Researchers have known that people gain and lose weight at least in part by changing how much fat is in their fat cells. The new finding is particularly important for obese people, who the researchers say can have twice as many fat cells as their lean counterparts.
The finding also suggests that obesity in adulthood is at least partly determined by diet and exercise in childhood, and that you acquire your full complement of fat cells by age 20.
To determine the age of fat cells in 35 subjects, researchers focused on a marker found in fat cells — radioactive carbon from above-ground nuclear bomb tests in the 1950s and 60s. More of a naturally occurring but rare type of carbon, called carbon-14, was produced during the testing.
Our bodies incorporate carbon-14 from the food we eat, along with the vastly more abundant types called carbon-12 and 13. Since carbon-14 from the testing is decreasing with time as it mixes with the oceans, the amount of rare carbon-14 that a cell has taken up is like a timestamp for when the cell formed, said Bruce Buchholz, a chemist at Lawrence Livermore National Laboratory in Livermore, California, who took part in the study.
The researchers knew that cells were dying and being replaced over time, because people born before the nuclear testing had fat cells that were created after the testing. The scientists also found about 10 percent of fat cells were replaced every year whether or not a person was obese.

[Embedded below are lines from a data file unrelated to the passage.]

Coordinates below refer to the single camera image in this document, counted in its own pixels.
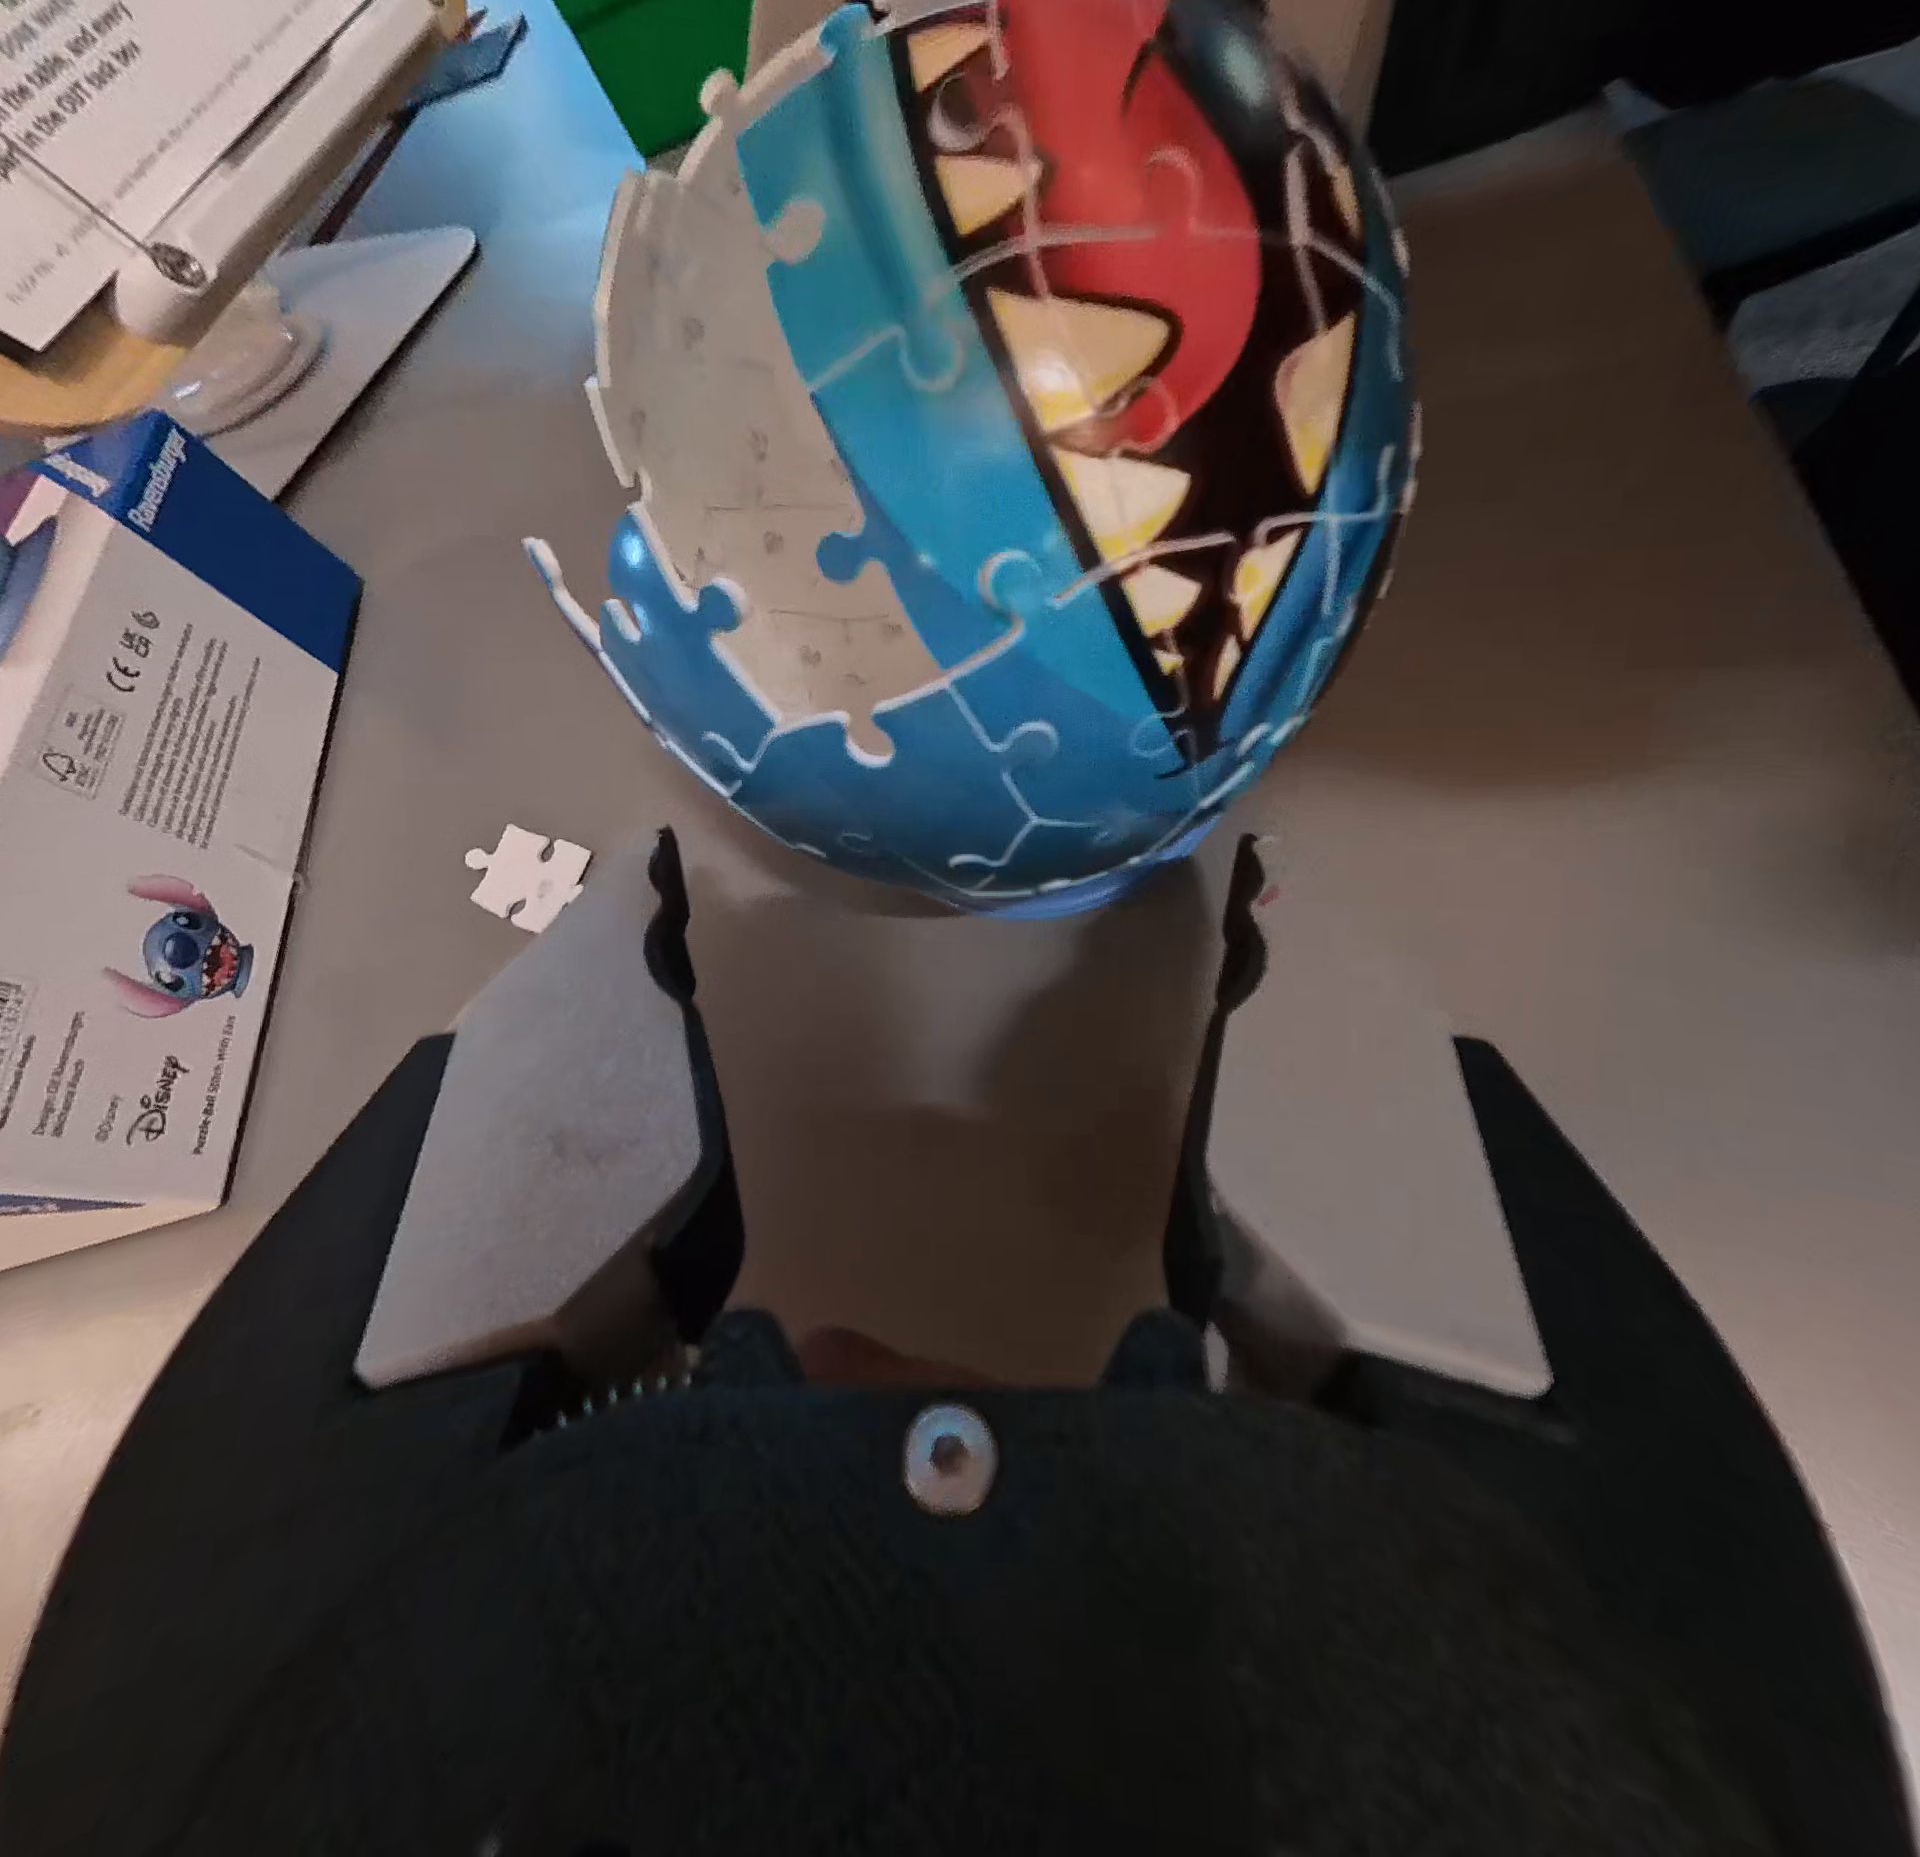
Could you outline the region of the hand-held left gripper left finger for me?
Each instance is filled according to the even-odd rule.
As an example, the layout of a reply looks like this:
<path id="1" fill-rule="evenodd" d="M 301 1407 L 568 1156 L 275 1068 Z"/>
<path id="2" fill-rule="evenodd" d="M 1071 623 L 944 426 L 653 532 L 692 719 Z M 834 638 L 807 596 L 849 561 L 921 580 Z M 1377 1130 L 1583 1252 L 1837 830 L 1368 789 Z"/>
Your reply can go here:
<path id="1" fill-rule="evenodd" d="M 368 1389 L 554 1358 L 687 1370 L 746 1248 L 672 830 L 464 1011 L 353 1358 Z"/>

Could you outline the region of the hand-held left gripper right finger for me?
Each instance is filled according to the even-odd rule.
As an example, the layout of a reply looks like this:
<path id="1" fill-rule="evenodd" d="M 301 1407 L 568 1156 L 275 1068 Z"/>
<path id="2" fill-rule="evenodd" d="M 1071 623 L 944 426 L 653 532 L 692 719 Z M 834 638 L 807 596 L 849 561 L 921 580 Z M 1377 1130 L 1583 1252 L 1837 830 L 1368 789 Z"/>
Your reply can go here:
<path id="1" fill-rule="evenodd" d="M 1225 861 L 1162 1273 L 1177 1311 L 1296 1389 L 1359 1355 L 1550 1391 L 1450 1020 L 1277 834 Z"/>

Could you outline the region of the blue monster-mouth puzzle ball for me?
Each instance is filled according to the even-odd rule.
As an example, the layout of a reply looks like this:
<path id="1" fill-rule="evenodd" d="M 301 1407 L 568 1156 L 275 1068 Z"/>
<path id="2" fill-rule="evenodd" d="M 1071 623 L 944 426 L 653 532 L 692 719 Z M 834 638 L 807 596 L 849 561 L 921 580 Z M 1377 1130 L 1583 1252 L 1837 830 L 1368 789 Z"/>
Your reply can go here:
<path id="1" fill-rule="evenodd" d="M 1406 248 L 1268 0 L 841 0 L 628 173 L 586 606 L 657 746 L 788 852 L 1063 917 L 1307 725 L 1417 485 Z"/>

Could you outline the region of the white puzzle piece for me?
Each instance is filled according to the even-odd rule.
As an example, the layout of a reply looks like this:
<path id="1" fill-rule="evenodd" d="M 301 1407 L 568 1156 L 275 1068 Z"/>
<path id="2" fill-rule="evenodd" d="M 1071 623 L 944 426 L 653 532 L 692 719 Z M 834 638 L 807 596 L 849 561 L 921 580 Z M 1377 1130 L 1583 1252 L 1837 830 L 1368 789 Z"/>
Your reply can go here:
<path id="1" fill-rule="evenodd" d="M 589 864 L 589 849 L 508 823 L 490 849 L 467 852 L 473 879 L 469 904 L 527 937 L 541 937 L 582 895 Z"/>

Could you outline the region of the puzzle ball cardboard box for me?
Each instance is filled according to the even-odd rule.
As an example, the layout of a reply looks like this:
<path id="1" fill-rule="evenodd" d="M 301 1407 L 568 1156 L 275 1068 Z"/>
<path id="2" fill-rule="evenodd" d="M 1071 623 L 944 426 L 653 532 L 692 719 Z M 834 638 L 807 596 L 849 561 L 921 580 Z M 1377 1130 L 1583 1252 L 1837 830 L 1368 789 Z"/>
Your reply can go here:
<path id="1" fill-rule="evenodd" d="M 228 1199 L 362 580 L 158 411 L 3 479 L 3 1267 Z"/>

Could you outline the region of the grey flat stand base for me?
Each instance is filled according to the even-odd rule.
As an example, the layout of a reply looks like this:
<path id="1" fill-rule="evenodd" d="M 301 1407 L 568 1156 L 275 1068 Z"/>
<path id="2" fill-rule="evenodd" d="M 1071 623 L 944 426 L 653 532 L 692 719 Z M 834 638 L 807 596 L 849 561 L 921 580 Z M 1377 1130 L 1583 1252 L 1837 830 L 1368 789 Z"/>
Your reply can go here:
<path id="1" fill-rule="evenodd" d="M 287 322 L 306 319 L 318 358 L 261 414 L 210 436 L 210 450 L 261 498 L 283 499 L 353 407 L 441 308 L 476 259 L 464 226 L 287 248 L 261 281 Z"/>

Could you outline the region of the round wooden disc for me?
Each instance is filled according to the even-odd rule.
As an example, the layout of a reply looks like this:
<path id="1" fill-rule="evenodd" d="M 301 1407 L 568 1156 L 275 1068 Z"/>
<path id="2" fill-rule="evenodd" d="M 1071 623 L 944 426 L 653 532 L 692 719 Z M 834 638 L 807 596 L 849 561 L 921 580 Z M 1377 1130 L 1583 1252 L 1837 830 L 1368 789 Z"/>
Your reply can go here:
<path id="1" fill-rule="evenodd" d="M 190 350 L 124 329 L 103 306 L 88 306 L 40 352 L 3 340 L 3 436 L 36 442 L 120 424 L 151 407 Z"/>

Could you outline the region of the green plastic bin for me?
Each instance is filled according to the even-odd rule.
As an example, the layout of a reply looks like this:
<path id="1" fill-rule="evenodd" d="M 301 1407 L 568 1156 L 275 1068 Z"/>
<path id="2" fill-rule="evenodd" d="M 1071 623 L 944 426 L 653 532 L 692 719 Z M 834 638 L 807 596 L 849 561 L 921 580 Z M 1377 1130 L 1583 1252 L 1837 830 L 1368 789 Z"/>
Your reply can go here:
<path id="1" fill-rule="evenodd" d="M 705 127 L 711 73 L 740 77 L 755 0 L 554 0 L 613 116 L 648 159 Z"/>

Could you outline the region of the paper sheet in clear holder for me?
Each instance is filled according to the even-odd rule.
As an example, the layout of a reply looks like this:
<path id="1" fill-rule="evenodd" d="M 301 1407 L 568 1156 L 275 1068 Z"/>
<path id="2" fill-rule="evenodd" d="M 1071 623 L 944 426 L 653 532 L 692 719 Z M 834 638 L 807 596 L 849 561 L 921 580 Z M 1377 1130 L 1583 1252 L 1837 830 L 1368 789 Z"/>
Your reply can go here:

Despite that replacement rate, another aspect of the study with a larger sample of people revealed that the total number of fat cells per person remained relatively constant over time. Even extreme weight-loss strategies, such as bariatric surgery, did not reduce the number of fat cells in study subjects.
The findings, detailed in the May 4 online issue of the journal Nature, suggest that the focus for controlling obesity should be on children, said Dr. Jeffrey Gimble, who studies fat stem cells at the Pennington Biomedical Research Center in Baton Rouge and was not involved in the research. The idea is that if the number of fat cells is capped by age 20, then the smart approach is to prevent their formation in children.